= EXTRACTED DATA =
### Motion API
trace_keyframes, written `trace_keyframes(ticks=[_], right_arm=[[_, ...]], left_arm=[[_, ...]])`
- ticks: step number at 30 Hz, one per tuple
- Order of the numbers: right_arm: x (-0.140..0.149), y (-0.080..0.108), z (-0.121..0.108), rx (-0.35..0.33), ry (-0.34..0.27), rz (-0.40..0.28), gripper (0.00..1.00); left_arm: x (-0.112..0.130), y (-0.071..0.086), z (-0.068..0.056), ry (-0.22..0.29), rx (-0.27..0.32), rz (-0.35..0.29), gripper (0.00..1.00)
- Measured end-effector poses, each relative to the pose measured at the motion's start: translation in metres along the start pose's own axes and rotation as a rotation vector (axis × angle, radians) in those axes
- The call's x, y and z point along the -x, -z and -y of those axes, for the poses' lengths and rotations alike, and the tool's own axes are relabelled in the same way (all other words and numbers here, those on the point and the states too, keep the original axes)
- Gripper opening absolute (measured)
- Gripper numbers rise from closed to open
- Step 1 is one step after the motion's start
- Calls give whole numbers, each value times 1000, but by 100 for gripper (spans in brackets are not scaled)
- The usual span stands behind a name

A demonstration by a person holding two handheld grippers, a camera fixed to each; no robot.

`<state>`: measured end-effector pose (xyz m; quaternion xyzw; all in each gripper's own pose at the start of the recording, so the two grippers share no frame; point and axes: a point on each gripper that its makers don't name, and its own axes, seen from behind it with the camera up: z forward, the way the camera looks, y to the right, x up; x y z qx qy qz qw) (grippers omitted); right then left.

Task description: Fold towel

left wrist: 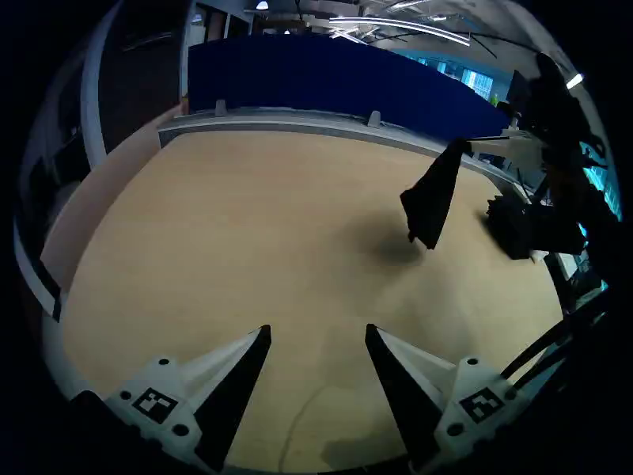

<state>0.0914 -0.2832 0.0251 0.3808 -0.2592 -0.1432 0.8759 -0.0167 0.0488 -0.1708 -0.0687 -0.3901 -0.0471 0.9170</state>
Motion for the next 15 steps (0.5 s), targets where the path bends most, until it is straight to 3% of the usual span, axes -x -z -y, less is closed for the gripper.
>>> trace_keyframes(ticks=[9,15], right_arm=[[-13,27,-52,42,-49,-30,4],[-17,57,-113,101,-76,-38,4]], left_arm=[[-5,0,-11,-8,10,-4,88],[-7,-2,-19,-11,13,-2,88]])
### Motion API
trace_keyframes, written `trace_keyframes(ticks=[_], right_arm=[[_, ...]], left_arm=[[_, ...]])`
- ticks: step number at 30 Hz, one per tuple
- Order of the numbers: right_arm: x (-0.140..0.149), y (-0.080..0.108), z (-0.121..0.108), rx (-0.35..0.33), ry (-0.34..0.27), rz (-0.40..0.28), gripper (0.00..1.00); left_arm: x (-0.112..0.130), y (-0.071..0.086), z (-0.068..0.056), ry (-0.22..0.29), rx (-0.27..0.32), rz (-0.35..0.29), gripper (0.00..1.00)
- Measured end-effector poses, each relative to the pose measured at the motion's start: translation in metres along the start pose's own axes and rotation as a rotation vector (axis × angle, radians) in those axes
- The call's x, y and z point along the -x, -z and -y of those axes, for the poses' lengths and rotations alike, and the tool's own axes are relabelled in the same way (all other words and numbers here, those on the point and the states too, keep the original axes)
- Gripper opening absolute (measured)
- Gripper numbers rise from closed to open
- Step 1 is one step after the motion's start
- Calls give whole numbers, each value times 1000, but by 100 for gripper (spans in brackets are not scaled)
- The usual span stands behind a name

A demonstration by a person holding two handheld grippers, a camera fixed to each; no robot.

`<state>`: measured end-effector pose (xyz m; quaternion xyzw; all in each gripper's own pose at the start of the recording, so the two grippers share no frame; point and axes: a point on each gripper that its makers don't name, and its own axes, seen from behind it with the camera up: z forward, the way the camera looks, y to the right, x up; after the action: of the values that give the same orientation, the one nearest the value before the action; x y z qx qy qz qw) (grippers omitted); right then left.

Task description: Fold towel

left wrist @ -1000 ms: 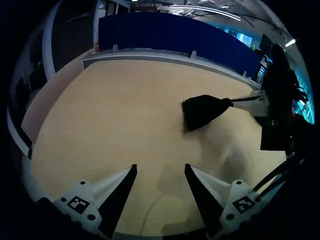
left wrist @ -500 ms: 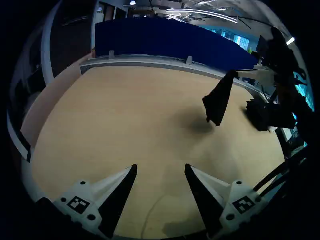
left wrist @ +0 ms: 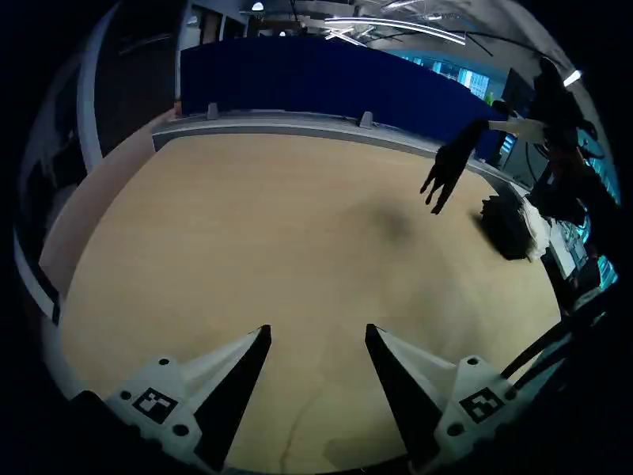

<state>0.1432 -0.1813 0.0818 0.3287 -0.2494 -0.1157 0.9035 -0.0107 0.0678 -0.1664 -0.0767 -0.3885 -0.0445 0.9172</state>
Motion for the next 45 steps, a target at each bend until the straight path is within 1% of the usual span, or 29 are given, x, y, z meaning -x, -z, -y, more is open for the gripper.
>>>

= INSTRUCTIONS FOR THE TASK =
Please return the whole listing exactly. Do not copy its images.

= FINAL ANSWER =
### Motion API
trace_keyframes, written `trace_keyframes(ticks=[_], right_arm=[[_, ...]], left_arm=[[_, ...]])`
- ticks: step number at 30 Hz, one per tuple
- Order of the numbers: right_arm: x (-0.140..0.149), y (-0.080..0.108), z (-0.121..0.108), rx (-0.35..0.33), ry (-0.34..0.27), rz (-0.40..0.28), gripper (0.00..1.00); left_arm: x (-0.112..0.130), y (-0.071..0.086), z (-0.068..0.056), ry (-0.22..0.29), rx (-0.27..0.32), rz (-0.35..0.29), gripper (0.00..1.00)
- Measured end-effector poses, each relative to the pose measured at the motion's start: translation in metres along the start pose's own axes and rotation as a rotation vector (axis × angle, radians) in those axes
- The call's x, y and z point along the -x, -z and -y of those axes, for the poses' lengths and rotations alike, and the tool's own axes are relabelled in the same way (all other words and numbers here, those on the point and the states too, keep the original axes)
- Gripper opening absolute (measured)
- Gripper numbers rise from closed to open
- Step 1 is one step after the motion's start
- Calls give whole numbers, each value times 1000, but by 100 for gripper (spans in brackets are not scaled)
- The usual span stands behind a name

A demonstration by a person holding two handheld grippers, a camera fixed to each; no robot.

`<state>`: measured end-effector pose (xyz m; quaternion xyzw; all in each gripper's own pose at the start of the recording, so the two grippers share no frame; point and axes: a point on each gripper that its makers don't name, and its own axes, seen from behind it with the camera up: z forward, the way the camera looks, y to the right, x up; x y z qx qy qz qw) (grippers omitted); right then left.

Task description: Fold towel

left wrist: 

<state>0.0914 -0.2832 0.0251 0.3808 -0.2592 -0.1432 0.8759 -0.0167 0.0488 -0.1708 -0.0687 -0.3901 -0.0471 0.9170</state>
Motion for the next 15 steps (0.5 s), targets where the path bends most, until it is straight to 3% of the usual span, axes -x -z -y, less is closed for the gripper.
>>> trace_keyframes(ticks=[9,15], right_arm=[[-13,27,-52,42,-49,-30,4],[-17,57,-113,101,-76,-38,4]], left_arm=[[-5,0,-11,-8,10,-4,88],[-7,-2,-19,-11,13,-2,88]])
### Motion API
trace_keyframes, written `trace_keyframes(ticks=[_], right_arm=[[_, ...]], left_arm=[[_, ...]])`
- ticks: step number at 30 Hz, one per tuple
- Order of the numbers: right_arm: x (-0.140..0.149), y (-0.080..0.108), z (-0.121..0.108), rx (-0.35..0.33), ry (-0.34..0.27), rz (-0.40..0.28), gripper (0.00..1.00); left_arm: x (-0.112..0.130), y (-0.071..0.086), z (-0.068..0.056), ry (-0.22..0.29), rx (-0.27..0.32), rz (-0.35..0.29), gripper (0.00..1.00)
- Measured end-effector poses, each relative to the pose measured at the motion's start: translation in metres along the start pose's own axes and rotation as a rotation vector (axis × angle, radians) in those axes
- The call's x, y and z point along the -x, -z and -y of those axes, for the poses' lengths and rotations alike, and the tool's own axes are relabelled in the same way (all other words and numbers here, those on the point and the states too, keep the original axes)
- Gripper opening absolute (measured)
- Gripper numbers rise from closed to open
- Step 1 is one step after the motion's start
- Calls give whole numbers, each value times 1000, but by 100 for gripper (spans in brackets are not scaled)
- The usual span stands behind a name

A demonstration by a person holding two handheld grippers, a camera fixed to each; no robot.

`<state>`: measured end-effector pose (xyz m; quaternion xyzw; all in each gripper's own pose at the start of the recording, so the two grippers share no frame; point and axes: a point on each gripper that its makers don't name, and its own axes, seen from behind it with the camera up: z forward, the way the camera looks, y to the right, x up; after the action: of the values that give the same orientation, the one nearest the value before the action; x y z qx qy qz qw) (grippers omitted); right then left.

Task description: Fold towel

left wrist @ -1000 ms: 
left wrist @ -500 ms: 
left wrist @ +0 ms: 

<state>0.1432 -0.1813 0.0818 0.3287 -0.2494 -0.1157 0.9035 -0.0107 0.0678 -0.1664 -0.0767 -0.3885 -0.0445 0.9172</state>
Motion for the next 45 steps, a target at each bend until the straight path is within 1% of the usual span, or 29 are given, x, y, z meaning -x, -z, -y, more is open for the gripper.
>>>

This exercise has now been finished.